Model for the deficiency of cytochrome oxidase in ISC‐depleted mitochondria. The mitochondrial ISC machinery (yeast nomenclature) synthesizes [2Fe‐2S] and [4Fe‐4S] clusters in several consecutive steps requiring core ISC proteins, transfer proteins, and late‐acting ISC proteins (for details on the ISC system and nomenclature see Introduction and Ref. [5]).

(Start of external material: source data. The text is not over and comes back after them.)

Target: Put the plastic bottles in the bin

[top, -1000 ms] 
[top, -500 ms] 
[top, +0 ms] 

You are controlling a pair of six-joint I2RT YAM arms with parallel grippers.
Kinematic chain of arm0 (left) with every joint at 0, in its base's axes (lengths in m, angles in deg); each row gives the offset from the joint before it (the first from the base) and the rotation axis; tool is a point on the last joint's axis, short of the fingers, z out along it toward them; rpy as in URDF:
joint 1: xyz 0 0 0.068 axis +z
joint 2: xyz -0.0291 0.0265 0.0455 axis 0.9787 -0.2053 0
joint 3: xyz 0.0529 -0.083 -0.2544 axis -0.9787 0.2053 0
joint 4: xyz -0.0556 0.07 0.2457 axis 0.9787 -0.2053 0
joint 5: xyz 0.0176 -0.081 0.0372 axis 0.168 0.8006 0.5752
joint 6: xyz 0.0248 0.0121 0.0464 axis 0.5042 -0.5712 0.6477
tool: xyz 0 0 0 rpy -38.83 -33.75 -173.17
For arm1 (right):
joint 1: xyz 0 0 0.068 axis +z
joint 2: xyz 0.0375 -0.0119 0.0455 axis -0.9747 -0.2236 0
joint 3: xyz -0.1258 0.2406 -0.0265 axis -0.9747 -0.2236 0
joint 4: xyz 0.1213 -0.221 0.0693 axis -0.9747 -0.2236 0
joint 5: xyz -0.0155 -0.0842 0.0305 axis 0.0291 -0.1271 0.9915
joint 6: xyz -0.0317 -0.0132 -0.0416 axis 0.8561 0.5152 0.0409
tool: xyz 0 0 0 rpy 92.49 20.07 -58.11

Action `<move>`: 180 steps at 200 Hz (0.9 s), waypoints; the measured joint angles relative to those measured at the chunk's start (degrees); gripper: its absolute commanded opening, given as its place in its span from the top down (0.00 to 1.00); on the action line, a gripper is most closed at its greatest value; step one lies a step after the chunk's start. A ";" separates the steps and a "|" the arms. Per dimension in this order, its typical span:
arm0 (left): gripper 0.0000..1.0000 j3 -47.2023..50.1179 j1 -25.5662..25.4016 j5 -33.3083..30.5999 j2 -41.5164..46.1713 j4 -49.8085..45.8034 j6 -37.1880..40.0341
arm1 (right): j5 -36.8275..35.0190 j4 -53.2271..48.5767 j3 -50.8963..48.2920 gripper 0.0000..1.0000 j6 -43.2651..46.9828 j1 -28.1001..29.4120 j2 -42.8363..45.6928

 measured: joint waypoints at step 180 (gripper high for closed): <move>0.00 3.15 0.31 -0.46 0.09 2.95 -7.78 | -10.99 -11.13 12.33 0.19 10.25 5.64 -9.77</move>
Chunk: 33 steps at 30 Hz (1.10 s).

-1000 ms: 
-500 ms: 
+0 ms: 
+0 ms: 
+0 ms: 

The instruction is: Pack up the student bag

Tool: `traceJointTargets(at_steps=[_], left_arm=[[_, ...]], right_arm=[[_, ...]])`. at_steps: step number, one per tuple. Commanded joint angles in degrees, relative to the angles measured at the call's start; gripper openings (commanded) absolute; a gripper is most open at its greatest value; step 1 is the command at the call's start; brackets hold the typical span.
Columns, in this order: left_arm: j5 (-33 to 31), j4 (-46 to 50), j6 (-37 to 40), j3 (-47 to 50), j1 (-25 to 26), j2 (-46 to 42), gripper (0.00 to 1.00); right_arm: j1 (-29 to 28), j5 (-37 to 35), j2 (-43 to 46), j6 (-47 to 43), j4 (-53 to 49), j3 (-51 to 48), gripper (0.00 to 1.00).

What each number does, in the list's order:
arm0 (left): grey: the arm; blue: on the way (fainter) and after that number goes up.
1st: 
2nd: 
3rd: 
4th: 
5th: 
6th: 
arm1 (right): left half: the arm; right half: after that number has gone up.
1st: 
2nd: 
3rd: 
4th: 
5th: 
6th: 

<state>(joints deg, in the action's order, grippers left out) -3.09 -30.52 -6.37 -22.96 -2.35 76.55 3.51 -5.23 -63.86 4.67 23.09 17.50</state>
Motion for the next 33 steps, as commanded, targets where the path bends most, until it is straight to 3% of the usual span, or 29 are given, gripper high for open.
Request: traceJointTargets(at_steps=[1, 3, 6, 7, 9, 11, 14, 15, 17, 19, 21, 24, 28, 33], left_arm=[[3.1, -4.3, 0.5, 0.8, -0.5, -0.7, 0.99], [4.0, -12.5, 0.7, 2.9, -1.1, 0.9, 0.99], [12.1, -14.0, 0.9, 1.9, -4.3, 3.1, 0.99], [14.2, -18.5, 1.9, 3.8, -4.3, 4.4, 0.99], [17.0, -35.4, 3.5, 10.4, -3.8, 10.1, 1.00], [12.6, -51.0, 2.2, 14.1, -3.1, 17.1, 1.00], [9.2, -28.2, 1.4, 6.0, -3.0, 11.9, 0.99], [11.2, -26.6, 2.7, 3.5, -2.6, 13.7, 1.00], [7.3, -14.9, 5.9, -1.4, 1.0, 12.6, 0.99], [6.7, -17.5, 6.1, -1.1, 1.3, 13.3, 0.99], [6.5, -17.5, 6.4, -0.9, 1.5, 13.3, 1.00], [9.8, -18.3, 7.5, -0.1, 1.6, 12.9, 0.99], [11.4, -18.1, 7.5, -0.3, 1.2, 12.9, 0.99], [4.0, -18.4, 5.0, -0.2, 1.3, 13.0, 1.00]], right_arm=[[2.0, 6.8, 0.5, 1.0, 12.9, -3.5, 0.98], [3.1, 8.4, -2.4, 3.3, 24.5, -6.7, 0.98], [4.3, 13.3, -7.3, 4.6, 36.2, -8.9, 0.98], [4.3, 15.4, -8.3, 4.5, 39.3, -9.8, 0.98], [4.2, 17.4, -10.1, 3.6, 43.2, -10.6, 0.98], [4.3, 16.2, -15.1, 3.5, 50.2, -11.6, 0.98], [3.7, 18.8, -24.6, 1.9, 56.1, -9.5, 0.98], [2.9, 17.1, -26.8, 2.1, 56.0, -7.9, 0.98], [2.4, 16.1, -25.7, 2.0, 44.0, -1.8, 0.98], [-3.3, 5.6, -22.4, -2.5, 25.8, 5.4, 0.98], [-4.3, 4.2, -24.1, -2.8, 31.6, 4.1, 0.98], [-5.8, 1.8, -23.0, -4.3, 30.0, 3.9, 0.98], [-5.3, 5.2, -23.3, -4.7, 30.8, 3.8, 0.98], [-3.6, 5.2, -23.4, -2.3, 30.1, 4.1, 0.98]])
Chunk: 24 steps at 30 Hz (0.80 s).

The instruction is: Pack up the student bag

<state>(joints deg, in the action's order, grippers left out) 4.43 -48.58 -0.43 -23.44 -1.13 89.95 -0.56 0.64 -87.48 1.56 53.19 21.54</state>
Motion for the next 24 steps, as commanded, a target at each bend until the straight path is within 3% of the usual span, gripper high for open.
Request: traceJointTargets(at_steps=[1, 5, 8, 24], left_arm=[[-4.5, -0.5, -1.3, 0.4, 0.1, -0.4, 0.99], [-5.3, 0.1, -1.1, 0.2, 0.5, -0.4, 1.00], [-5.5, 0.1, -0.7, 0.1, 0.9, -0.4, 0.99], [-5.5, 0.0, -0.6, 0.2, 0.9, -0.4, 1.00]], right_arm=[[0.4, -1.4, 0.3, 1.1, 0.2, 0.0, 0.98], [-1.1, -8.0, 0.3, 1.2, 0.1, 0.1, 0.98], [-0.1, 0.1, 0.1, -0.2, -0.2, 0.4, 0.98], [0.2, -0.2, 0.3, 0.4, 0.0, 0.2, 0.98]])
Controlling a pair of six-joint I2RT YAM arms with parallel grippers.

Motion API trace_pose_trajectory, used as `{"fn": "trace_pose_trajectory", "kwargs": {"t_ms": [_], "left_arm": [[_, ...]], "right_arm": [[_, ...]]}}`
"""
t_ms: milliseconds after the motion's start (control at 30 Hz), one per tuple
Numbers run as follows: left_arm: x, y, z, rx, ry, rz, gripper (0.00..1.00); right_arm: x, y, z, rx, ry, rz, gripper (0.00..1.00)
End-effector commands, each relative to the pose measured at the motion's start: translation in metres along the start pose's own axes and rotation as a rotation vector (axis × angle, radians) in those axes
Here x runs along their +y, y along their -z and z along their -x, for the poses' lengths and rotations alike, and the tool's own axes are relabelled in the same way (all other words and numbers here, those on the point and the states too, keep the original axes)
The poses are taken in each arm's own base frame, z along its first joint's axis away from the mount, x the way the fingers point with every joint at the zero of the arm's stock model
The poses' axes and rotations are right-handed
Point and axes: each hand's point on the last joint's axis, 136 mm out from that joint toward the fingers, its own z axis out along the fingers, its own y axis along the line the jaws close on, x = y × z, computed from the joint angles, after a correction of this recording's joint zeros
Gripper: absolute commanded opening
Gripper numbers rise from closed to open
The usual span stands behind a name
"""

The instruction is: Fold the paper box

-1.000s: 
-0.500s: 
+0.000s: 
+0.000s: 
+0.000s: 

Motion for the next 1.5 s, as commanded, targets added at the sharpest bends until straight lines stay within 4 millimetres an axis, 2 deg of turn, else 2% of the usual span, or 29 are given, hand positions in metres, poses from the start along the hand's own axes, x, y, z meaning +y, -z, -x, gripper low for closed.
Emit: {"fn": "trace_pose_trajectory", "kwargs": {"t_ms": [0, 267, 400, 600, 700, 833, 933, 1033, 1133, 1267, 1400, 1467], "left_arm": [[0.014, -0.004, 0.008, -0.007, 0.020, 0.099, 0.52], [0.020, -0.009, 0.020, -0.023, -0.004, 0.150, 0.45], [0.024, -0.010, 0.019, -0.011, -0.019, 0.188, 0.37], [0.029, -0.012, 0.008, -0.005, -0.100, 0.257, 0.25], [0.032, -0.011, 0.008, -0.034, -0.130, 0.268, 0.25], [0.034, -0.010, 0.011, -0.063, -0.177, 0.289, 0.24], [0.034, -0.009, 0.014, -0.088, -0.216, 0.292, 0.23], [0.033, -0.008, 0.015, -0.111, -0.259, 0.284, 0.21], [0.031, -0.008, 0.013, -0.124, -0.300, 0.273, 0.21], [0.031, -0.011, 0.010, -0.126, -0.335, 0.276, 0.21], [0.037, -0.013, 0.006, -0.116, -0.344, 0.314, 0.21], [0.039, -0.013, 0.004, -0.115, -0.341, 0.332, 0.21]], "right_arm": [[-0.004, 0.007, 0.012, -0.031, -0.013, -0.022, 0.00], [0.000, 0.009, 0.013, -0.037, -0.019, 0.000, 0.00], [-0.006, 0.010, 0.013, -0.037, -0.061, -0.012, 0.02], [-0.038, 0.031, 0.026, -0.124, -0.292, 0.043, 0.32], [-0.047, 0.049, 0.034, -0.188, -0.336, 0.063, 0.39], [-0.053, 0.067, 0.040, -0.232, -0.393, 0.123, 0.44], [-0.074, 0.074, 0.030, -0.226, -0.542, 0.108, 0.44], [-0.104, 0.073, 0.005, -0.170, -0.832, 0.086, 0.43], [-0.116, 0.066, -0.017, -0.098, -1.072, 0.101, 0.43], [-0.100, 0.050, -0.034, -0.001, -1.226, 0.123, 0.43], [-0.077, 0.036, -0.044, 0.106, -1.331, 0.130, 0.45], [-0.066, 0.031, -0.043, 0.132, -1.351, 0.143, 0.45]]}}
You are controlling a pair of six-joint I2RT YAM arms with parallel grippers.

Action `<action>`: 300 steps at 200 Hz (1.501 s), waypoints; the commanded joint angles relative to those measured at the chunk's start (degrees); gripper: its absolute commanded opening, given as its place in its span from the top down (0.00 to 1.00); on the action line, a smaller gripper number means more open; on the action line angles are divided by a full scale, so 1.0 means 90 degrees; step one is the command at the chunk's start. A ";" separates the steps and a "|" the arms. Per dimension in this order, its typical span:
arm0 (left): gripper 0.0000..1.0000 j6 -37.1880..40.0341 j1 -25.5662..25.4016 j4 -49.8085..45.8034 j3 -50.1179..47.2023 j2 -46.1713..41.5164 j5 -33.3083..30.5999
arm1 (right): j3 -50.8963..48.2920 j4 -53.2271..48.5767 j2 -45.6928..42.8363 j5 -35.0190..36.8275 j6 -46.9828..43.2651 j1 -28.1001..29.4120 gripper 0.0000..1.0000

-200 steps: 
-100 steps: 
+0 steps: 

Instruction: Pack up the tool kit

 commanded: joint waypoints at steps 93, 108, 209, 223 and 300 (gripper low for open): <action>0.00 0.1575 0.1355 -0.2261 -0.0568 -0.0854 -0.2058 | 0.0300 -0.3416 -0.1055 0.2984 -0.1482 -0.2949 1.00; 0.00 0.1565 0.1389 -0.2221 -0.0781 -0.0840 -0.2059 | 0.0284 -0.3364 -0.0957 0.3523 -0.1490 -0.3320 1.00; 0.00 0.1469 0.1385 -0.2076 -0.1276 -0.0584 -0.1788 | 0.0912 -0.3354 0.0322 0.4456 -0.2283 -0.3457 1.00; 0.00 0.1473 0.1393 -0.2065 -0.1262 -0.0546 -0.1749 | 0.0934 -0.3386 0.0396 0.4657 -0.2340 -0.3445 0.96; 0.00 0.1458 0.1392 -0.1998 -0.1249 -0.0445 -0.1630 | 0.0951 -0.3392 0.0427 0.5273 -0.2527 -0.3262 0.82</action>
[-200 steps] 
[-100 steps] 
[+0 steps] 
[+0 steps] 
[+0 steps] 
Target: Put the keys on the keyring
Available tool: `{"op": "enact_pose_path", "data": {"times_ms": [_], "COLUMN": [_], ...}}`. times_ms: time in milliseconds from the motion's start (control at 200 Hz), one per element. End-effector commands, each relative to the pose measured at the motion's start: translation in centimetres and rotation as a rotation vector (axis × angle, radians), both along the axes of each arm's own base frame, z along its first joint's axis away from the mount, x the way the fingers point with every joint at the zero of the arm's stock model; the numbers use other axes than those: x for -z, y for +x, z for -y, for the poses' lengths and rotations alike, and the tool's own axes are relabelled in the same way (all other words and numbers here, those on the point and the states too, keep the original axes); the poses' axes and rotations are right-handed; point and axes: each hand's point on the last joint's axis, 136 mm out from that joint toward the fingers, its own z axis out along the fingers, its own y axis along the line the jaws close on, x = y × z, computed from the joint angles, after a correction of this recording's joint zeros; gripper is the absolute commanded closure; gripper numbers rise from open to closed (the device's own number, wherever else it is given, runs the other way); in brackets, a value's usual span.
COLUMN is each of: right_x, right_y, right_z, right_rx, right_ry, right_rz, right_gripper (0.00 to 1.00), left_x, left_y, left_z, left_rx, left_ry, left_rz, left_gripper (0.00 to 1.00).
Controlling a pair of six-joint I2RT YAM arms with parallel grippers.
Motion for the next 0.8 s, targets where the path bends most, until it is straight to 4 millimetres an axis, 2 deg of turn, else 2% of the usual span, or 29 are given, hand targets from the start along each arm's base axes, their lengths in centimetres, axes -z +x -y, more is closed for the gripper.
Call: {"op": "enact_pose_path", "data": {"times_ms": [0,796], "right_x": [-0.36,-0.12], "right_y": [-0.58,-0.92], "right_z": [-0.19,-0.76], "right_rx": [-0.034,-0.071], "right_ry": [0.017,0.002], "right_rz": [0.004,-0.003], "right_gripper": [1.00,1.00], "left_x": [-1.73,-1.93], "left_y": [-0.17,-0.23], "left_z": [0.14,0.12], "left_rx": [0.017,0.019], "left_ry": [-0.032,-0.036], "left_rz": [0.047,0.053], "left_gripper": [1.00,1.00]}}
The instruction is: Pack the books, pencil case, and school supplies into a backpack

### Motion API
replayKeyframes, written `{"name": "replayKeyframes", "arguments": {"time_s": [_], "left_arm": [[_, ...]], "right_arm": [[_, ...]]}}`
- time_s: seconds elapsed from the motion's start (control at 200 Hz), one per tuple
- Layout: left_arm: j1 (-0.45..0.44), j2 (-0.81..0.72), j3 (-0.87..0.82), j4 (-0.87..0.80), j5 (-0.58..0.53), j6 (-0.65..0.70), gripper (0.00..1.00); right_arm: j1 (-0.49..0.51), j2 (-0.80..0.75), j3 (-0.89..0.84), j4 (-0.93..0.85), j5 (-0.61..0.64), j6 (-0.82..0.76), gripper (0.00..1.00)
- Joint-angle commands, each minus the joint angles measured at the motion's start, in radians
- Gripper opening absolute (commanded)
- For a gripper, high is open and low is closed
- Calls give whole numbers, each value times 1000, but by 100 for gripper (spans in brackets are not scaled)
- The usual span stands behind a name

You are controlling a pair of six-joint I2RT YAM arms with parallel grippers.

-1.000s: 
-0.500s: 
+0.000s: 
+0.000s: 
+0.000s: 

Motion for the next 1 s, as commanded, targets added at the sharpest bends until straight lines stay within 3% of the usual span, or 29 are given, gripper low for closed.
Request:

Failure of the late‐acting ISC system leads to selective impairment of [4Fe‐4S] protein assembly such as aconitase (Aco1) or respiratory complex II, while [2Fe‐2S] proteins such as Rieske Fe/S protein of complex III are still generated. As shown in this work, the mtSSU assembly protein Rsm22 holds a [4Fe‐4S] cluster in vivo, like its mammalian counterpart METTL17 [69, 70]. Defective Fe/S maturation of this protein as a consequence of ISC defects (red cross) leads to impaired maturation of Rsm22, and as a consequence, defective mitoribosomal assembly and protein translation (red dotted arrows). This diminishes all mtDNA‐encoded proteins with the consequence of a respiratory defect because functional OxPhos complexes III–V can no longer be assembled. The model explains why defects in mitochondrial Fe/S cluster assembly indirectly, via Rsm22, lead to a complex IV (COX) defect, even though this enzyme does not contain a Fe/S cluster. Depletion of Rsm22 does not affect complex II (SDH) activity with its three Fe/S clusters because the enzyme contains only nucleus‐encoded proteins. Further details see text. IMS, intermembrane space; red and yellow circles, iron and sulfur ions.